Class RequestAttributeSecurityContextRepository

    • Field Detail

      • DEFAULT_REQUEST_ATTR_NAME

        public static final java.lang.String DEFAULT_REQUEST_ATTR_NAME
        The default request attribute name to use.
    • Constructor Detail

      • RequestAttributeSecurityContextRepository

        public RequestAttributeSecurityContextRepository()
        Creates a new instance using DEFAULT_REQUEST_ATTR_NAME.
      • RequestAttributeSecurityContextRepository

        public RequestAttributeSecurityContextRepository​(java.lang.String requestAttributeName)
        Creates a new instance with the specified request attribute name.
        Parameters:
        requestAttributeName - the request attribute name to set to the SecurityContext.
    • Method Detail

      • containsContext

        public boolean containsContext​(javax.servlet.http.HttpServletRequest request)
        Description copied from interface: SecurityContextRepository
        Allows the repository to be queried as to whether it contains a security context for the current request.
        Specified by:
        containsContext in interface SecurityContextRepository
        Parameters:
        request - the current request
        Returns:
        true if a context is found for the request, false otherwise
      • loadContext

        public SecurityContext loadContext​(HttpRequestResponseHolder requestResponseHolder)
        Description copied from interface: SecurityContextRepository
        Obtains the security context for the supplied request. For an unauthenticated user, an empty context implementation should be returned. This method should not return null.
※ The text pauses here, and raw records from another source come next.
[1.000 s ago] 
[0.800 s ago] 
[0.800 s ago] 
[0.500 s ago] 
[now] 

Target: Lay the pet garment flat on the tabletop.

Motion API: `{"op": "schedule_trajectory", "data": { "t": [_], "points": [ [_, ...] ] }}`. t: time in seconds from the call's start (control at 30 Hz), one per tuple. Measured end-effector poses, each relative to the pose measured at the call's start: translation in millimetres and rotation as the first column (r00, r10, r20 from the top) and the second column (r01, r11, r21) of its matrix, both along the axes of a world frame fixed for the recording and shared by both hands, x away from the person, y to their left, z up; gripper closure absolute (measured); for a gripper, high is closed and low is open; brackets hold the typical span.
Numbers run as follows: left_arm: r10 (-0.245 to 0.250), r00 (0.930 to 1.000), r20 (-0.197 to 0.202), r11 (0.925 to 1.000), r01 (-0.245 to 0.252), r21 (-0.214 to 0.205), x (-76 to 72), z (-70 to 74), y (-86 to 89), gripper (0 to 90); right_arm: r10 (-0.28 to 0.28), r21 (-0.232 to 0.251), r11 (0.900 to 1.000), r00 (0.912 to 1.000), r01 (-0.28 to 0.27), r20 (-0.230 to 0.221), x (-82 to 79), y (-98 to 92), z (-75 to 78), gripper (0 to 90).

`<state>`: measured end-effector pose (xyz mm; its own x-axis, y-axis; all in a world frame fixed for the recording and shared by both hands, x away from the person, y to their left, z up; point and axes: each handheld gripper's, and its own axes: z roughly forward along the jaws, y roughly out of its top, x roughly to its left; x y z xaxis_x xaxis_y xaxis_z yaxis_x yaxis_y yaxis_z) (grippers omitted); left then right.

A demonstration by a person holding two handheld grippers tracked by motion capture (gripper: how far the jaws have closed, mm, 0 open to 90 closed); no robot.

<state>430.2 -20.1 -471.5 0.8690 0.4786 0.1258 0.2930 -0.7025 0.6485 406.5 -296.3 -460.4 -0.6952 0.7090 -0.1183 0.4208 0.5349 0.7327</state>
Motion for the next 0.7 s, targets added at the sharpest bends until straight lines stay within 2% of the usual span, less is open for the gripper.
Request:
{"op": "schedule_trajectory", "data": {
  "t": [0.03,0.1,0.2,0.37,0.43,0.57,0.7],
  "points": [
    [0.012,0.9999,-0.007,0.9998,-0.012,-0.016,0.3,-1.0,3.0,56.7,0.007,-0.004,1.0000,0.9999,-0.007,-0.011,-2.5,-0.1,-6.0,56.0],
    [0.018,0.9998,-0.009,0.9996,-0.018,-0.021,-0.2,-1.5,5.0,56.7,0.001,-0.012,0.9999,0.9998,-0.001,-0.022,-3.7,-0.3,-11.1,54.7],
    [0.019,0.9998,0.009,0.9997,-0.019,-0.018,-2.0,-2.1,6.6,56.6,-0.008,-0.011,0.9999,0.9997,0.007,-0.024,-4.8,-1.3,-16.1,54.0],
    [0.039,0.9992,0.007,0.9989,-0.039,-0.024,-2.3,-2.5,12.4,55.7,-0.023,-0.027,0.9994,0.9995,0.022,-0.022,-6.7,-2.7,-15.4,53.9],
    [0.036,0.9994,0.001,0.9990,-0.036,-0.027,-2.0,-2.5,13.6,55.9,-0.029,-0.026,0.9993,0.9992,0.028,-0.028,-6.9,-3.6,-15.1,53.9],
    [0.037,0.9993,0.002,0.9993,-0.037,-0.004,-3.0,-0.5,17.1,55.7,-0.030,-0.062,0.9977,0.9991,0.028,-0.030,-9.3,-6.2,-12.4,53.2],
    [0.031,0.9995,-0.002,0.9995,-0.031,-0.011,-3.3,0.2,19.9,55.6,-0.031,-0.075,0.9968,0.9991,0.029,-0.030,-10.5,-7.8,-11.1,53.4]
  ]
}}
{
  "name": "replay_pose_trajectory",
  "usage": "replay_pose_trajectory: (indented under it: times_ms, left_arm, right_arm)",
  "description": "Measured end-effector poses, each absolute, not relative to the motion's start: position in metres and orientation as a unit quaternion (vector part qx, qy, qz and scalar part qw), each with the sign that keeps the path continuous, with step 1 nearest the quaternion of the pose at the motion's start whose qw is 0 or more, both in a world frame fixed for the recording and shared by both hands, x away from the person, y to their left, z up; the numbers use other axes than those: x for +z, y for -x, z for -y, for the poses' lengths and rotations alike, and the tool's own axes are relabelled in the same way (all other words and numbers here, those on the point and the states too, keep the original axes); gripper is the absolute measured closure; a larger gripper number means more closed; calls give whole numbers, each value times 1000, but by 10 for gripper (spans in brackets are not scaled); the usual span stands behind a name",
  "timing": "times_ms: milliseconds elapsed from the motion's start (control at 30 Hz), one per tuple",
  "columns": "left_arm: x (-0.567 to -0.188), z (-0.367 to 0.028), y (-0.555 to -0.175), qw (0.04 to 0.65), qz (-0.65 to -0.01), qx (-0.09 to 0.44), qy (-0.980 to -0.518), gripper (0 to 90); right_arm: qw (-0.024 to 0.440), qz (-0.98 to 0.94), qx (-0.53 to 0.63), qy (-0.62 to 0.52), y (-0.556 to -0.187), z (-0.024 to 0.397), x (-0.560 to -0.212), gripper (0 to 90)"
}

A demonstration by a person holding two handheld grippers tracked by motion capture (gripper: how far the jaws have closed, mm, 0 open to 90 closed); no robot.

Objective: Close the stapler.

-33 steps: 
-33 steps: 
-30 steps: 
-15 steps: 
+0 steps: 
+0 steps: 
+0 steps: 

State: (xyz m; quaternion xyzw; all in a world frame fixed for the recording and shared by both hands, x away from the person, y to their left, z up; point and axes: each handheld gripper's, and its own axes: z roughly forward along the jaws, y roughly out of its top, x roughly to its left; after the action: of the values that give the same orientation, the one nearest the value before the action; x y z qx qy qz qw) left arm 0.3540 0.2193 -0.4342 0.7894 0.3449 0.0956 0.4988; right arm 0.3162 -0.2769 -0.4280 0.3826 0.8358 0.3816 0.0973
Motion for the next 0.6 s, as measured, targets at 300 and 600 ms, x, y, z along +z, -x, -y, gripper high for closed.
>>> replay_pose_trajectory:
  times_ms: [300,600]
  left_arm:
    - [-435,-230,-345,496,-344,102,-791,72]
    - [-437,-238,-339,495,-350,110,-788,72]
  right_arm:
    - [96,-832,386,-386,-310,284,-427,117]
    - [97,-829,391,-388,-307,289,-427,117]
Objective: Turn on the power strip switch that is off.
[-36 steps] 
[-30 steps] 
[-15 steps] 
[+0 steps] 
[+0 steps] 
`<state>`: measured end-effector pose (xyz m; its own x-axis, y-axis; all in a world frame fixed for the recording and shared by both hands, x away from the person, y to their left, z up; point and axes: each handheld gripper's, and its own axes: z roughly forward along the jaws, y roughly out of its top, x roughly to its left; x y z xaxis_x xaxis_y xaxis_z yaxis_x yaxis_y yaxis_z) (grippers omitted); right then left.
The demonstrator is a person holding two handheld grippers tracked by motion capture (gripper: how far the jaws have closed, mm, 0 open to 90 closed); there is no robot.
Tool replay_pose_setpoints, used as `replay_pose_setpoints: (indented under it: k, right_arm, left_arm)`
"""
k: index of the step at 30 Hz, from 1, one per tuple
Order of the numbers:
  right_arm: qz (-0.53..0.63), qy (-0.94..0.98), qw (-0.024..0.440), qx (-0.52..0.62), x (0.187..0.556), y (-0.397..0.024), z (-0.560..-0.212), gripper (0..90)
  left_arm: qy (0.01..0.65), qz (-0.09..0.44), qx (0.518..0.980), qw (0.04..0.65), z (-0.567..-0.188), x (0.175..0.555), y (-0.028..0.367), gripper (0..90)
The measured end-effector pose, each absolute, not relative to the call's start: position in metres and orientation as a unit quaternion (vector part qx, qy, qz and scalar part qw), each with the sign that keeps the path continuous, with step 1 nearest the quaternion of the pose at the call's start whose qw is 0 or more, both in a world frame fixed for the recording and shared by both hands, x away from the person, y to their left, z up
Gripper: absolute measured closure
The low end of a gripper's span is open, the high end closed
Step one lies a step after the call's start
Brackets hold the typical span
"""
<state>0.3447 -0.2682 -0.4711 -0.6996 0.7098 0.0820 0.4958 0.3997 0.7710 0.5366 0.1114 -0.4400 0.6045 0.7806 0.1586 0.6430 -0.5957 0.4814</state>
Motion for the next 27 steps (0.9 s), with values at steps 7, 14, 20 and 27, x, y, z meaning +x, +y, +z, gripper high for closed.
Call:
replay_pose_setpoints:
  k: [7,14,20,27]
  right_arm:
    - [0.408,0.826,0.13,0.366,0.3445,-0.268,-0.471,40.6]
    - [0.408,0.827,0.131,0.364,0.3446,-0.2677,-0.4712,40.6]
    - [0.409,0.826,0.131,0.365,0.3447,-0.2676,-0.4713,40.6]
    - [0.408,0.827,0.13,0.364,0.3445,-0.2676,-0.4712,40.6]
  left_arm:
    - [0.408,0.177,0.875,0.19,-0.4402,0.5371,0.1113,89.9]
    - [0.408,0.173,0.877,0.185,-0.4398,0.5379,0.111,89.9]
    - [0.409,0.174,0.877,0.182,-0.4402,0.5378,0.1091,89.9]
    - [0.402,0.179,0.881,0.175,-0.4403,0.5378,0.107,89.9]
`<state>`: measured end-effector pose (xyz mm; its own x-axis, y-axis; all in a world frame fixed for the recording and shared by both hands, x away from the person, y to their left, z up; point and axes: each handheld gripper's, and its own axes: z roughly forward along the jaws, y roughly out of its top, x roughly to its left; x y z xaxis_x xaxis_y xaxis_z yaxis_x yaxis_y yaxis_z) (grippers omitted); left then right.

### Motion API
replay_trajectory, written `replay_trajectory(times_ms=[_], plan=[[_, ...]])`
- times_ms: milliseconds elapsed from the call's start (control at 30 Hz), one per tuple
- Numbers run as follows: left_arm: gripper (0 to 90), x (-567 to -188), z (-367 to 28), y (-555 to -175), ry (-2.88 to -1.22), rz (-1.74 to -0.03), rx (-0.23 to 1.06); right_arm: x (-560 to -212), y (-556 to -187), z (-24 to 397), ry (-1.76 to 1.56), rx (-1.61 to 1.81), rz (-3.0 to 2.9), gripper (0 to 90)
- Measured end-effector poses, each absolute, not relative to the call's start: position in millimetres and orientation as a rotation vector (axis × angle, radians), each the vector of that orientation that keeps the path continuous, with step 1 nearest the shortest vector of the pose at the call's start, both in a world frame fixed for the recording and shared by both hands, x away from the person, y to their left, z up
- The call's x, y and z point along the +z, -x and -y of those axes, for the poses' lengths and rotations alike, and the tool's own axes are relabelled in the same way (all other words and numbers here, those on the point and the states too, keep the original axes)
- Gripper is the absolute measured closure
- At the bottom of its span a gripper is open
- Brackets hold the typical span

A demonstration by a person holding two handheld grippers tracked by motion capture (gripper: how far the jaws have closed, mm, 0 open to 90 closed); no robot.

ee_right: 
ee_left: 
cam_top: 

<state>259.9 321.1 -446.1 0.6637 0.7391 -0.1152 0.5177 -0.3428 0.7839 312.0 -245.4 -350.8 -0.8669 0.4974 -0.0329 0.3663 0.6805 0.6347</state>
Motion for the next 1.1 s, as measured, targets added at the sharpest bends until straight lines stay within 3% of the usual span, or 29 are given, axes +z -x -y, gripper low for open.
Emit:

        The use of the HttpRequestResponseHolder parameter allows implementations to return wrapped versions of the request or response (or both), allowing them to access implementation-specific state for the request. The values obtained from the holder will be passed on to the filter chain and also to the saveContext method when it is finally called to allow implicit saves of the SecurityContext. Implementations may wish to return a subclass of SaveContextOnUpdateOrErrorResponseWrapper as the response object, which guarantees that the context is persisted when an error or redirect occurs. Implementations may allow passing in the original request response to allow explicit saves.

        Specified by:
        loadContext in interface SecurityContextRepository
        Parameters:
        requestResponseHolder - holder for the current request and response for which the context should be loaded.
        Returns:
        The security context which should be used for the current request, never null.
      • loadContext

        public java.util.function.Supplier<SecurityContext> loadContext​(javax.servlet.http.HttpServletRequest request)
        Description copied from interface: SecurityContextRepository
        Obtains the security context for the supplied request. For an unauthenticated user, an empty context implementation should be returned. This method should not return null.
        Specified by:
        loadContext in interface SecurityContextRepository
        Parameters:
        request - the HttpServletRequest to load the SecurityContext from
        Returns:
        a Supplier that returns the SecurityContext which cannot be null.
      • saveContext

        public void saveContext​(SecurityContext context,
                                javax.servlet.http.HttpServletRequest request,
                                javax.servlet.http.HttpServletResponse response)
        Description copied from interface: SecurityContextRepository
        Stores the security context on completion of a request.
        Specified by:
        saveContext in interface SecurityContextRepository
        Parameters:
        context - the non-null context which was obtained from the holder.